- Location: San Manuel and San Nicolas, Pangasinan; and Itogon, Benguet, Philippines
- Coordinates: 16°08′45″N 120°41′02″E﻿ / ﻿16.145701°N 120.683784°E
- Construction began: 1998
- Opening date: May 1, 2003
- Construction cost: US $1.19 billion
- Operator: San Roque Multi-purpose Project

Dam and spillways
- Impounds: Agno River
- Height: 200 m (660 ft)
- Length: 1,130 m (3,710 ft)

Reservoir
- Total capacity: 835 million cubic metres (677,000 acre⋅ft)

Power Station
- Hydraulic head: 150.4 m (493 ft)
- Turbines: 3 Vertical shaft Francis turbines
- Installed capacity: 345 MW 435 MW (max)
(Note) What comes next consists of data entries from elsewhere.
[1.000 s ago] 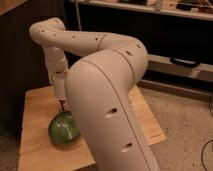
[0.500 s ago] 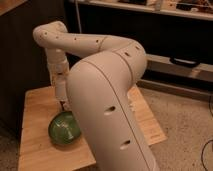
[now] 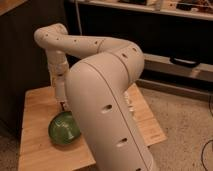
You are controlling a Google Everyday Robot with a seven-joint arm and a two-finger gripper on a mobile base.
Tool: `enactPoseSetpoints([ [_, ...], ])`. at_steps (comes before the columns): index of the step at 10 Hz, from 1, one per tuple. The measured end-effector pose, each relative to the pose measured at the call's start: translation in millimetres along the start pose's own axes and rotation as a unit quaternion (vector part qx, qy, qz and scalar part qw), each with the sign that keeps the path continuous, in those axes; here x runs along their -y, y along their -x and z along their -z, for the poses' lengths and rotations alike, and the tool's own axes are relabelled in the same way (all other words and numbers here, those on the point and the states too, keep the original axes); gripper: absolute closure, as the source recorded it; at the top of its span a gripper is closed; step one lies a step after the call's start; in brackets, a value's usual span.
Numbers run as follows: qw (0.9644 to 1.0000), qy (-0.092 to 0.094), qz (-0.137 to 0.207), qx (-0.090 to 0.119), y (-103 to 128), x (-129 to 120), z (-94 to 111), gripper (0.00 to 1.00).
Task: Place the ceramic cup over the eraser
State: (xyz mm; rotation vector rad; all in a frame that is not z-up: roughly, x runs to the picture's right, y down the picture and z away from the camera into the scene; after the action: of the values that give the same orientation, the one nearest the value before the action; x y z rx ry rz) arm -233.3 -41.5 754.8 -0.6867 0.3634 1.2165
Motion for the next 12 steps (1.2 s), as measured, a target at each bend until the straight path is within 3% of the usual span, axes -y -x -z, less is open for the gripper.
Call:
enactPoseSetpoints([
  [1, 1.0000, 0.001, -0.001, -0.002, 0, 0, -4, 0.91],
  [8, 0.9999, 0.010, -0.003, -0.011, 1, -3, -29, 0.23],
  [12, 0.9997, 0.013, -0.005, -0.022, 0, -4, -41, 0.20],
])
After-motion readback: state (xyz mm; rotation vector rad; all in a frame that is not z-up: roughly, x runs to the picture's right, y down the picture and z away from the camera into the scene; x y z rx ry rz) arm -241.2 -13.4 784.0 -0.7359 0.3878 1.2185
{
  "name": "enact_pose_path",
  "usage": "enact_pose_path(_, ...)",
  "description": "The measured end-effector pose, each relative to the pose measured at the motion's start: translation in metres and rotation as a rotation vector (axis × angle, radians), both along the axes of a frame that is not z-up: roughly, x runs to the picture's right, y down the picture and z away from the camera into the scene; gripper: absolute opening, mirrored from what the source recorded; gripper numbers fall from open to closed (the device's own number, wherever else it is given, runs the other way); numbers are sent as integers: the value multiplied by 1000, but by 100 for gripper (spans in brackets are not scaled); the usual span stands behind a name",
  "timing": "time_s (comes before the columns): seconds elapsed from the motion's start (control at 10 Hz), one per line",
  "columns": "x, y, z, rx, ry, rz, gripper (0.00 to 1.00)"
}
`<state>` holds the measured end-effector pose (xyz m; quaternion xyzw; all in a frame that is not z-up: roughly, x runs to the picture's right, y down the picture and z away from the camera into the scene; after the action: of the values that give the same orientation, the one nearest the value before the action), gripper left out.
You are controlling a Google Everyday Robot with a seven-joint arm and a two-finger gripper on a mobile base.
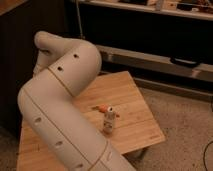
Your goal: Place the white sponge in the ceramic cup
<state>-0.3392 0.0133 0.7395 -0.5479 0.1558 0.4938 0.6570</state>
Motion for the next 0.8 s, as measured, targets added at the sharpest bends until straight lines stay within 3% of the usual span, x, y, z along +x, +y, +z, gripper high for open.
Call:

= San Roque Dam (Philippines) =

Dam in Pangasinan, Philippines

The San Roque Dam, operated under San Roque Multipurpose Project (SRMP) is a 200-meter-tall, 1.2 km long embankment dam on the Agno River. It is the largest dam in the Philippines and sixteenth largest in the world (see List of largest dams in the world). It spans the municipalities of San Manuel and San Nicolas, Pangasinan, nearly 200 km north of Metro Manila.

The dam impounds a reservoir with a surface area of about 12.8 square kilometers extending North into the municipality of Itogon in Benguet. A gated spillway protects the dam from overtopping. Each wet season, the run-off is stored for later release via water turbines to generate power and irrigate crops.

Agno River is the third largest river in the Philippines with a total length of 221 kilometers and a drainage basin at the Project site of 1,225 square kilometers. The river originates in the Cordillera Mountains, initially flows from north to south, divides into several channels in the flat central plain of Luzon and meanders westerly through the provinces of Pangasinan and Tarlac before emptying into Lingayen Gulf. The dam and its immediate river basin are protected as a forest reserve known as the Lower Agno Watershed Forest Reserve.

San Roque Power Corporation (SRPC) financed and constructed the SRMP under a power purchase agreement (PPA) with the National Power Corporation (NPC) on a Build-Operate-Transfer (BOT) basis. SRPC substantially completed the SRMP at midnight, February 14, 2003, at which time its peaking power, irrigation, flood control and enhanced water quality benefits became available to the surrounding regions, which include the Northwest Luzon Economic Growth Quadrangle. In reality, all but its power benefits have been available since mid-2002 when the dam and spillway were completed.

Ownership of the dam and spillway was transferred to NPC upon construction completion, as it contributed funds for the non-power components on behalf of several agencies. SRPC will own and operate the power generating facilities for 25 years, after which their ownership transfers to NPC.

==Power==
The SRMP has an installed rated capacity of 345 megawatts (MW). It operates primarily as a peaking plant during periods each day when the electrical output of base and inter-mediate load power plants cannot fulfill consumer demand. Capacity of 100 MW, which is the basis for the capacity payments under the PPA. The balance is surplus power that reduces dependence on imported fuel oil and also lowers the variable operating expenses of other power plants.

The SRMP offers substantial power benefits in addition to the peaking capacity and energy considered in the economic analysis conducted by NPC and the National Economic Development Authority. Most of these benefits are unique to large hydroelectric facilities.

==Irrigation==
The SRMP can provide year-round irrigation benefits for 708 square kilometers of farmland downstream of the dam with a partially diversified crop during the dry season, mostly in Pangasinan, but including parts of Nueva Ecija and Tarlac.

==Flood control==
The SRMP produces a marked attenuation (reduction) in the perennial flooding of the Agno River affecting at least 16 Pangasinan and Tarlac towns. It is complemented by the 3-phase, PhP200 billion Agno Flood Control Project managed by DPWH. Phases I, II, and III are completed since 2009.

==Water quality==
The SRMP improves the quality of the water in the Lower Agno River via a proactive integrated watershed management plan (IWMP) and by trapping sediments caused by erosion and by such other sources as small-scale mining.